Der Hänger des Trucks war mit frischem Dünger beladen gewesen. »Du meinst«, sagte er leicht hysterisch zu Zafar und Elizabeth, »wir wären beinahe von einer Wagenladung Scheiße umgebracht worden? Wir wären fast unter einer Fuhre Mist krepiert?« Ja, ganz genau. Nachdem er fast sieben Jahre lang professionellen Killern erfolgreich aus dem Weg gegangen war, wären er und seine Lieben um Haaresbreite unter einer riesigen Lawine Dünger geendet.

*

Eine Reihe sorgfältiger Untersuchungen im Krankenhaus ergab, dass alle wohlauf waren. Sein Arm war nicht gebrochen, sondern lediglich stark geprellt. Er rief Rodney Hall an, der sich sogleich auf den Weg machte, um sie abzuholen, doch das konnte zwei Stunden dauern. In der Zwischenzeit strömten die Medien herbei. Das Krankenhauspersonal machte einen großartigen Job, hielt die Journalisten in Schach und verweigerte jegliche Auskunft, wer oder wer nicht bei ihnen in Behandlung sei. Doch die Medien hatten ihren Riecher und ließen sich nicht abwimmeln. »Wenn Sie wollen, können Sie hierbleiben und auf Ihren Freund warten«, sagten der Arzt und die Schwestern. Also blieben sie in der Notaufnahme sitzen und musterten einander zaghaft, als müssten sie sich versichern, dass die anderen wirklich noch da waren.

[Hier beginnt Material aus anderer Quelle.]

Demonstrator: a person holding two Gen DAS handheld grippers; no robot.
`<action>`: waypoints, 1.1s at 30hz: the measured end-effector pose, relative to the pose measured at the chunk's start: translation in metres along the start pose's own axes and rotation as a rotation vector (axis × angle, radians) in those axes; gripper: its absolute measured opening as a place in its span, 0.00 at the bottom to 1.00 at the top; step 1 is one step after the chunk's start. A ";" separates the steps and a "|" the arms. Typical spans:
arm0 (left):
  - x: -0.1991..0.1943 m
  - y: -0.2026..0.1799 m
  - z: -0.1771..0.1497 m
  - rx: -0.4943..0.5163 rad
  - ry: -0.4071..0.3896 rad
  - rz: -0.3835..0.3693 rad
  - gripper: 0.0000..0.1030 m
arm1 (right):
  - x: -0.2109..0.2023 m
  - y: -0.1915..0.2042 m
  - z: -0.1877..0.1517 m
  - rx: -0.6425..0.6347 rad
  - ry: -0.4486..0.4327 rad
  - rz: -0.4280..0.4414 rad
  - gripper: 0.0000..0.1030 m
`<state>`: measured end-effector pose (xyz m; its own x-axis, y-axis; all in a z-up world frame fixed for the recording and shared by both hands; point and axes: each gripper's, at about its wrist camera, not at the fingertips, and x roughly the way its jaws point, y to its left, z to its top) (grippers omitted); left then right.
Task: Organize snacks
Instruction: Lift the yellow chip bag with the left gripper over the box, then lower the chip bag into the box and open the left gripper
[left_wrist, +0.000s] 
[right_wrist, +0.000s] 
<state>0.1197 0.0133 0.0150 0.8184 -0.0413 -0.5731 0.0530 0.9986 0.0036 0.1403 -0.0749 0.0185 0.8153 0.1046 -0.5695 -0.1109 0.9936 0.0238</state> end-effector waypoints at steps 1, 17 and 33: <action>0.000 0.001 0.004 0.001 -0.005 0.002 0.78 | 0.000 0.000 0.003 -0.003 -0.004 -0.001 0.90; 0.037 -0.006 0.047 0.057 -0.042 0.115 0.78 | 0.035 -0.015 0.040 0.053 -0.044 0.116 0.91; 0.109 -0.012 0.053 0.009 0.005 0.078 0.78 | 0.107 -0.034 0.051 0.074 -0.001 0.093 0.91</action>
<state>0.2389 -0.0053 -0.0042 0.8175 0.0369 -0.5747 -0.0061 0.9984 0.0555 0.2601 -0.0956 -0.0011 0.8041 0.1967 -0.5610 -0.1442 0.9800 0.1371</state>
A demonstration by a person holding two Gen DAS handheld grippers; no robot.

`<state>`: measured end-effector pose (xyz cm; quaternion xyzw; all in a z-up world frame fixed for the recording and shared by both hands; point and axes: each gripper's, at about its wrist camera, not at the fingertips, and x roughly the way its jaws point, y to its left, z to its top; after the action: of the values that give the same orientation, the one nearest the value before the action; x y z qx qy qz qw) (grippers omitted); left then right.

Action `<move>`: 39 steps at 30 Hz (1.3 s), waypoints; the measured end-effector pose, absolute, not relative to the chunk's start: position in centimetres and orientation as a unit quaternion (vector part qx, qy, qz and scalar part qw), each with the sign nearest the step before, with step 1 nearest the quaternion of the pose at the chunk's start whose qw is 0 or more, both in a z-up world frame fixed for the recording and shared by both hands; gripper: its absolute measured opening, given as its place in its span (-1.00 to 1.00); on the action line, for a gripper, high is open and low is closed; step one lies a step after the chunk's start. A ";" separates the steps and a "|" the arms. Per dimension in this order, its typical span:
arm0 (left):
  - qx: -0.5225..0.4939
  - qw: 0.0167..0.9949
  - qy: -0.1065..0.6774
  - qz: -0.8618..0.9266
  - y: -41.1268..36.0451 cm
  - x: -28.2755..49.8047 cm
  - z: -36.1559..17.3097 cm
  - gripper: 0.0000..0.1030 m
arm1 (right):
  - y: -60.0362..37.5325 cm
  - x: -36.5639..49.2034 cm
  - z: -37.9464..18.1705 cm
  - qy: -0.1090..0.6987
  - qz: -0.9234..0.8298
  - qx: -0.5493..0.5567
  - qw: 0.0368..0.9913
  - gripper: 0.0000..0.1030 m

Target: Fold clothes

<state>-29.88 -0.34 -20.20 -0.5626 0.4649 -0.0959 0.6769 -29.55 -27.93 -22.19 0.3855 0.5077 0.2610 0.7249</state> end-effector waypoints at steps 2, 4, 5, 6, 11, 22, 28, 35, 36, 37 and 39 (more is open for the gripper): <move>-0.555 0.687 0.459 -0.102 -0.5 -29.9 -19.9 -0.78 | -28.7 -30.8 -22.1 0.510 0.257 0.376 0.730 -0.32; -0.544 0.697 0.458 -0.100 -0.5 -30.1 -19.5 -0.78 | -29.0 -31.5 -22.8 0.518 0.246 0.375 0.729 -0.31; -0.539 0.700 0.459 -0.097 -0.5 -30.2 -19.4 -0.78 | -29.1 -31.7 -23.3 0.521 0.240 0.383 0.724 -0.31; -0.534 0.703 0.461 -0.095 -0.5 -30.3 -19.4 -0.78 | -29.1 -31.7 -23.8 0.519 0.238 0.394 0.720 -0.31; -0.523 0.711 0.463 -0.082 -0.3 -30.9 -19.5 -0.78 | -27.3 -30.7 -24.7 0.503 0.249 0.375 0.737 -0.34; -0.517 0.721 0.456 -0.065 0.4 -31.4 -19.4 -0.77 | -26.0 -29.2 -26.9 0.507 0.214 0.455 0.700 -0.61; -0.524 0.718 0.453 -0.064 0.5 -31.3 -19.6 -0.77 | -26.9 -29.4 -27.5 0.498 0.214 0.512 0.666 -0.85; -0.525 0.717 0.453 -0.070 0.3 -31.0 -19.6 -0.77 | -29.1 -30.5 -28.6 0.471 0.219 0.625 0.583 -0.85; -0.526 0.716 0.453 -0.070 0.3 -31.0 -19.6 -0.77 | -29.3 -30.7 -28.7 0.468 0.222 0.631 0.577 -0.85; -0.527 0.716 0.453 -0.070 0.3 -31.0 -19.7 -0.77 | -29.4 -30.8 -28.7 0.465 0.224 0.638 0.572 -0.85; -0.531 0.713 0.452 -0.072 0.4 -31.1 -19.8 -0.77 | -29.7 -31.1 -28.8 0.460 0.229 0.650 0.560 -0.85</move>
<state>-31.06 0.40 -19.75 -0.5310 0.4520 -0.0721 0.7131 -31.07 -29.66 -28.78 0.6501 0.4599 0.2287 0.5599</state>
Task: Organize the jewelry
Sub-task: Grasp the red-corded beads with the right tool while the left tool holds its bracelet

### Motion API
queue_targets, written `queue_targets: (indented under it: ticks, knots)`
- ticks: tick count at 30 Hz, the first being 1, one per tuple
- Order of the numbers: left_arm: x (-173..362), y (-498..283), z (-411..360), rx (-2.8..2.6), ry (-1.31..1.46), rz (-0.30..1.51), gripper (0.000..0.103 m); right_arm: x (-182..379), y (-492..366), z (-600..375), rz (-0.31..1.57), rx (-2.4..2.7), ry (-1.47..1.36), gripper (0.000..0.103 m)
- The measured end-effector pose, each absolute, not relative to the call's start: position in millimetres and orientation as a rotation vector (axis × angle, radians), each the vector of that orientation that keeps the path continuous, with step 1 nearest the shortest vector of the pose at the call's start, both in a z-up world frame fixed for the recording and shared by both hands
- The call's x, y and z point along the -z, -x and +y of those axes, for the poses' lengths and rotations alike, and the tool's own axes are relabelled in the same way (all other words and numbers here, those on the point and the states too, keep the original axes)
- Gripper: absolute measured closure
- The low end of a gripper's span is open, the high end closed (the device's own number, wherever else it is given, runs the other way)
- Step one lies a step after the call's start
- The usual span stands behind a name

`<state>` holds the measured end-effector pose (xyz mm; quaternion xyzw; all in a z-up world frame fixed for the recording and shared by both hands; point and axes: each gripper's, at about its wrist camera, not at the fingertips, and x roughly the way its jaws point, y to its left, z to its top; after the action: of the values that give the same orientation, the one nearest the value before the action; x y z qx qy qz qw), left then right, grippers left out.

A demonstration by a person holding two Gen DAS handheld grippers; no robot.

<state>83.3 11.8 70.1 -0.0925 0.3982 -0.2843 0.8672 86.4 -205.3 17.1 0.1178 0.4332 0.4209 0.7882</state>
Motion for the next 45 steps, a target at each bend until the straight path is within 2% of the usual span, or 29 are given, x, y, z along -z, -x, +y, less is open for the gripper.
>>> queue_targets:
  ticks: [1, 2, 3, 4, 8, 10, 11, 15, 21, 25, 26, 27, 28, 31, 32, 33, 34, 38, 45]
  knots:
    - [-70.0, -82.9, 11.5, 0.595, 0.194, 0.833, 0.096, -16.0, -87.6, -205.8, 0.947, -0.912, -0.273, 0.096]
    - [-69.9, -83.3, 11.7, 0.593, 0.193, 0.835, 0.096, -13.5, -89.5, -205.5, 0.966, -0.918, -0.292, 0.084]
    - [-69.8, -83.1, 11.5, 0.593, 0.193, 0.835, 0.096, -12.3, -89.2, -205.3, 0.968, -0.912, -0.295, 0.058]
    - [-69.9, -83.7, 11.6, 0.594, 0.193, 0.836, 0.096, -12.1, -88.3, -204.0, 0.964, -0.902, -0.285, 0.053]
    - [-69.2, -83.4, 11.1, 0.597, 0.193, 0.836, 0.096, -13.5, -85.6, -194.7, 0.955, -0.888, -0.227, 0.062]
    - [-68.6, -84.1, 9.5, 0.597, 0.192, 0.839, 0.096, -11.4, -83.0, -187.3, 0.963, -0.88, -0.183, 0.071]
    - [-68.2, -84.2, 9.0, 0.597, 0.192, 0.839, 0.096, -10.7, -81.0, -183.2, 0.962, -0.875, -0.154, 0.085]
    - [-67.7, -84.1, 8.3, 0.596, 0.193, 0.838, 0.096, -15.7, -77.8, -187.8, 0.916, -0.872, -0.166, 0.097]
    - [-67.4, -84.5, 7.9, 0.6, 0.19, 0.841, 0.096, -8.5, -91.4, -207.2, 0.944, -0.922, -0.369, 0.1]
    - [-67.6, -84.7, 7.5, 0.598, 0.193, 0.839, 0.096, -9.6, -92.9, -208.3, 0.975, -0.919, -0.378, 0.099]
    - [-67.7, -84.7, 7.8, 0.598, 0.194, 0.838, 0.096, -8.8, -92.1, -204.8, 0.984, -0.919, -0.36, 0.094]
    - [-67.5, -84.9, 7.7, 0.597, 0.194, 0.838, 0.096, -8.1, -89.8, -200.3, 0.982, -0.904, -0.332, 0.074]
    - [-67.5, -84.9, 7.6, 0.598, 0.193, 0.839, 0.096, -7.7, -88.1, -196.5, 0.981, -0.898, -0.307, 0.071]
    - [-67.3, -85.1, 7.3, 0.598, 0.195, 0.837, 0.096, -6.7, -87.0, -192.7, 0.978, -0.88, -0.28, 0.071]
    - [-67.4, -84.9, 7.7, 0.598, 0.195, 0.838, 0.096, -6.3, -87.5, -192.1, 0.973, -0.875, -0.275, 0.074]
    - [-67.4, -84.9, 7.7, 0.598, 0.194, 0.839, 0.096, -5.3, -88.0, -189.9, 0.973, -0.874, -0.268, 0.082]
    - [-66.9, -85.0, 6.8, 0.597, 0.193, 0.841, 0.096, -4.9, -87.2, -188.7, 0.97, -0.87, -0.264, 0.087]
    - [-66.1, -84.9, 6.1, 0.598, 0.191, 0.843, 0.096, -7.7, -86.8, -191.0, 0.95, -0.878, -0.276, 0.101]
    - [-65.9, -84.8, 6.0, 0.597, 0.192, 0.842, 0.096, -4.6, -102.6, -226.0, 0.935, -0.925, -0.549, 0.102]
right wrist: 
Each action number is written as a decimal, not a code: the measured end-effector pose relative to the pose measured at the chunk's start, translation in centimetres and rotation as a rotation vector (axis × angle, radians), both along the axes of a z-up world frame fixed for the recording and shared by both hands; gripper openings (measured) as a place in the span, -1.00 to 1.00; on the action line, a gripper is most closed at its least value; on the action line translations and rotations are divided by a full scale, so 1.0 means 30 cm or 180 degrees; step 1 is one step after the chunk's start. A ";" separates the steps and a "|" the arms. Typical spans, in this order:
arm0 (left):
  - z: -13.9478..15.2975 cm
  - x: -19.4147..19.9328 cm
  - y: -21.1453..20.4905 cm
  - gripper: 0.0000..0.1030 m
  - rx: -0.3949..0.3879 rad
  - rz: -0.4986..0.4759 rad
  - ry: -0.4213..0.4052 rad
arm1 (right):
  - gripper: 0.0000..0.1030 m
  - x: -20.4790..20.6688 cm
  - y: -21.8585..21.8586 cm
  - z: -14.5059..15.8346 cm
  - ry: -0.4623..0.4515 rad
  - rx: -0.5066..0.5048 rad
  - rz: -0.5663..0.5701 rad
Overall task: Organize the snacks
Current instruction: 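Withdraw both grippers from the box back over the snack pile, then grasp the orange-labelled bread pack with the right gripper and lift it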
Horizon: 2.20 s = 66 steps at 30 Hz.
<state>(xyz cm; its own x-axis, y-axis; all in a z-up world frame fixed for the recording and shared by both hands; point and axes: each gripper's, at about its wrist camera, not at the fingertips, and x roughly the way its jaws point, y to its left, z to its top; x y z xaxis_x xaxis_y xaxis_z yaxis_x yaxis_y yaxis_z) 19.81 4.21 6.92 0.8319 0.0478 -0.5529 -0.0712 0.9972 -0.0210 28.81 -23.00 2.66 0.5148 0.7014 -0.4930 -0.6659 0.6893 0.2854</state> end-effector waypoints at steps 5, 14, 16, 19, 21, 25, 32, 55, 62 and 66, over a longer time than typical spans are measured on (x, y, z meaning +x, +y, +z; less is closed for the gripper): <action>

Hektisch und besorgt traf Rodney ein. Die Presse sei noch immer draußen, sagte er, wie sollen wir es also anstellen? An denen vorbeimarschieren und die ihre Fotos knipsen lassen? »Nein«, sagte er. »Erstens habe ich keine Lust, morgen ein Foto von mir mit blauen Flecken und dem Arm in der Schlinge in allen Zeitungen zu sehen. Und zweitens, wenn ich in deinem Auto losfahre, haben die sofort raus, wo ich bin, und das würde uns das Weihnachtsfest ruinieren.«

»Ich könnte Elizabeth und Zafar mitnehmen, und wir treffen uns ein paar Meilen weiter südlich wieder«, schlug Rodney vor. »Niemand weiß, wie Zafar und Elizabeth aussehen, also sollten wir hier ganz gemütlich rausspazieren können.«

Dr. Johnson, der freundliche junge Arzt, der sich um sie gekümmert hatte, hatte eine Idee. »Mein Auto steht auf dem Personalparkplatz. Da ist keine Presse. Ich könnte Sie zum Treffpunkt mit Ihren Freunden bringen.«

»Das ist wahnsinnig nett von Ihnen«, sagte er. »Sind Sie sicher?«

»Machen Sie Witze?«, sagte Dr. Johnson. »Das ist vielleicht das Aufregendste, was sich je in Milton abgespielt hat.«

*

Rodneys Haus stand, umgeben von Eukalyptuswald, auf einer kleinen Landzunge an einem fast vollkommen menschenleeren Strand und war genauso abgeschieden und idyllisch, wie er vorausgesagt hatte. Sie wurden willkommen geheißen, umsorgt, mit Wein und Essen beköstigt und verpflegt; sie lasen einander Bücher vor, gingen spazieren und schliefen, und ganz allmählich ließ der Schock des Unfalls nach. Am Weihnachtstag badeten sie morgens in der Tasmansee und aßen abends auf der Wiese unter freiem Himmel ein festliches Weihnachtsessen. Schweigend blickte er Elizabeth und Zafar an und dachte: Wir sind noch da. Sieh uns an. Wir sind noch am Leben.